Applying Merged CDC Delta Data from ADLS to Azure SQL Hyperscale at Scale

Question

Applying Merged CDC Delta Data from ADLS to Azure SQL Hyperscale at Scale

Janice Chi 580

As part of our enterprise-scale data migration project, we are migrating data from IBM DB2 (on-prem) to Azure SQL Hyperscale. The migration consists of three phases:

One-time Historical Load

CDC Catch-Up Phase (Batch)

CDC Streaming Phase (Real-Time)

We are currently focused on the Catch-Up and Real-Time phases and would like Microsoft’s guidance on how to best apply the already-merged CDC records (INSERT, UPDATE, DELETE) from ADLS (Delta format) into Azure SQL Hyperscale.

Current Design Highlights:

We are consuming bounded CDC data from Kafka and writing to the raw layer in ADLS (Delta format).

Separately, we have historical data stored in ADLS.

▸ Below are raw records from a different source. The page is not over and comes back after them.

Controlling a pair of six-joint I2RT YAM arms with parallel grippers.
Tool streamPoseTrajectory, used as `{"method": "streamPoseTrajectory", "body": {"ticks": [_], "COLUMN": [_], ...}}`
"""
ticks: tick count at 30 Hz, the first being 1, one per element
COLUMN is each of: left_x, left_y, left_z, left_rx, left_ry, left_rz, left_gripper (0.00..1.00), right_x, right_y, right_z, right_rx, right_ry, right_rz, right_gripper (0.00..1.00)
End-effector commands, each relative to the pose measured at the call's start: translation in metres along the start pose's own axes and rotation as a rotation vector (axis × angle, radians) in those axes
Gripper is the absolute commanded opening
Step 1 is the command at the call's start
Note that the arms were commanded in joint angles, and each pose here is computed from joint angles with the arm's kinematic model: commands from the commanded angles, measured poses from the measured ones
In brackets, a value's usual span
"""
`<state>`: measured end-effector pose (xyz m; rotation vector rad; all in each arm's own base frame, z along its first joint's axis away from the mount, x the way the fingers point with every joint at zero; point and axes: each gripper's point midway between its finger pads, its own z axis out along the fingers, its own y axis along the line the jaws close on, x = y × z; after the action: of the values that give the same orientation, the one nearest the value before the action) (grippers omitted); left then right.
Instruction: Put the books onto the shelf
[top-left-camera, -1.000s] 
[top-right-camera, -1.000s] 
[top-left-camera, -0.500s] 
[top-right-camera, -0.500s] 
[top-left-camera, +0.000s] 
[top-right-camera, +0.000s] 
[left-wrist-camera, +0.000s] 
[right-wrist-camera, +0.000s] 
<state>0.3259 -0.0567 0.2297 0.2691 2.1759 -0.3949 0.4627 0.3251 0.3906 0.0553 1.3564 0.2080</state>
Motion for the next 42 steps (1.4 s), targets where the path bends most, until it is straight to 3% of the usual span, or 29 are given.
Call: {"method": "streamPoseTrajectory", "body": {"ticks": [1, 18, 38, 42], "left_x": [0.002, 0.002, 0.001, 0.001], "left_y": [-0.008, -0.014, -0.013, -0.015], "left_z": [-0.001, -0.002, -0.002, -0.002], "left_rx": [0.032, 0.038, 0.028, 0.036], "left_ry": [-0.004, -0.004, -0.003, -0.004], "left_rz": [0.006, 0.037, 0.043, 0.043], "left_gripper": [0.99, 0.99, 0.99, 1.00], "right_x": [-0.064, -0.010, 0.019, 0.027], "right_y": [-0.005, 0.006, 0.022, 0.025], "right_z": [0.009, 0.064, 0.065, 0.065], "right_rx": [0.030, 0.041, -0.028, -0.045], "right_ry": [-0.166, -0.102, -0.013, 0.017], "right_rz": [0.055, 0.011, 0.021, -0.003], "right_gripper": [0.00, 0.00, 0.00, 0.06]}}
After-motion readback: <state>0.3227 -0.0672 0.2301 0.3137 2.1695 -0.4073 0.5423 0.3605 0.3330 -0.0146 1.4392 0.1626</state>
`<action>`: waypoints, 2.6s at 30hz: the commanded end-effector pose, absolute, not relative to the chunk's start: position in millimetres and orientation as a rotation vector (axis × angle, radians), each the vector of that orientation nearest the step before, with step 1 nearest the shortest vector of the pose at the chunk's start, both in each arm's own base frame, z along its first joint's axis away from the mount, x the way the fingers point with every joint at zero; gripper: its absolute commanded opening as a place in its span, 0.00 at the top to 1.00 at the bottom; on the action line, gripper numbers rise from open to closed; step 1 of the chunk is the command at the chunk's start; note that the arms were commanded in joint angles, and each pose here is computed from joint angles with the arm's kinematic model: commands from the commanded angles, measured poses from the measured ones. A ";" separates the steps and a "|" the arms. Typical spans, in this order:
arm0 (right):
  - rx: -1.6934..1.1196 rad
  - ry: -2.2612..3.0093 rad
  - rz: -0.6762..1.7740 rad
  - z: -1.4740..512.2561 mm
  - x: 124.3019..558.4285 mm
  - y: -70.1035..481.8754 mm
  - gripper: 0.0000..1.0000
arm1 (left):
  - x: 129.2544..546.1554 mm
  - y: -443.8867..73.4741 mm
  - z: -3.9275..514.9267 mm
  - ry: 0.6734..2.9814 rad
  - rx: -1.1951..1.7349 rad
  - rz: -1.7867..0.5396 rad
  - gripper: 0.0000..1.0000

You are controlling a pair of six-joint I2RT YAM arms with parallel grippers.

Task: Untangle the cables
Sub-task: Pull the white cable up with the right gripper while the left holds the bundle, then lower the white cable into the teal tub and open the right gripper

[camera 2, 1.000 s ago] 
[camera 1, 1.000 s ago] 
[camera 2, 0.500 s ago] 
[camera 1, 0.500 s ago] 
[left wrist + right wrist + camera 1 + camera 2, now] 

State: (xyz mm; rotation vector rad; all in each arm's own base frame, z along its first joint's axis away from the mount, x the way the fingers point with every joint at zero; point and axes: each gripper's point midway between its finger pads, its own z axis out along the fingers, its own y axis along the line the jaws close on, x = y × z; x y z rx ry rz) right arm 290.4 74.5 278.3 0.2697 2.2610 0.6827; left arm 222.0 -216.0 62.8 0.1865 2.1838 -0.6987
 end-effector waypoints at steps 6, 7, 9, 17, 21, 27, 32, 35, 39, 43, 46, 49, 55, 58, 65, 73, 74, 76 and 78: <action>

We perform the MERGE logic in Databricks and write the final merged output to a Bronze layer in ADLS.

Now, we need to apply this merged Bronze Delta data into Azure SQL Hyperscale.

Our Question:

What is the most efficient, scalable, and recommended approach to apply these already-merged CDC records (in ADLS Delta format) into the Azure SQL Hyperscale target tables,

or

How we should move INSERT , UPDATE AND DELETE operations , better to say how we should move Partitions from ADLS bronze layer inside which in some of the rows we have I/U/D operations correctly to Hyperscale main tables , please note that since we are doing MERGE in ADLS bronze layer we are not maintaining STAGING LAYER in HS in CATCHUP/CDC.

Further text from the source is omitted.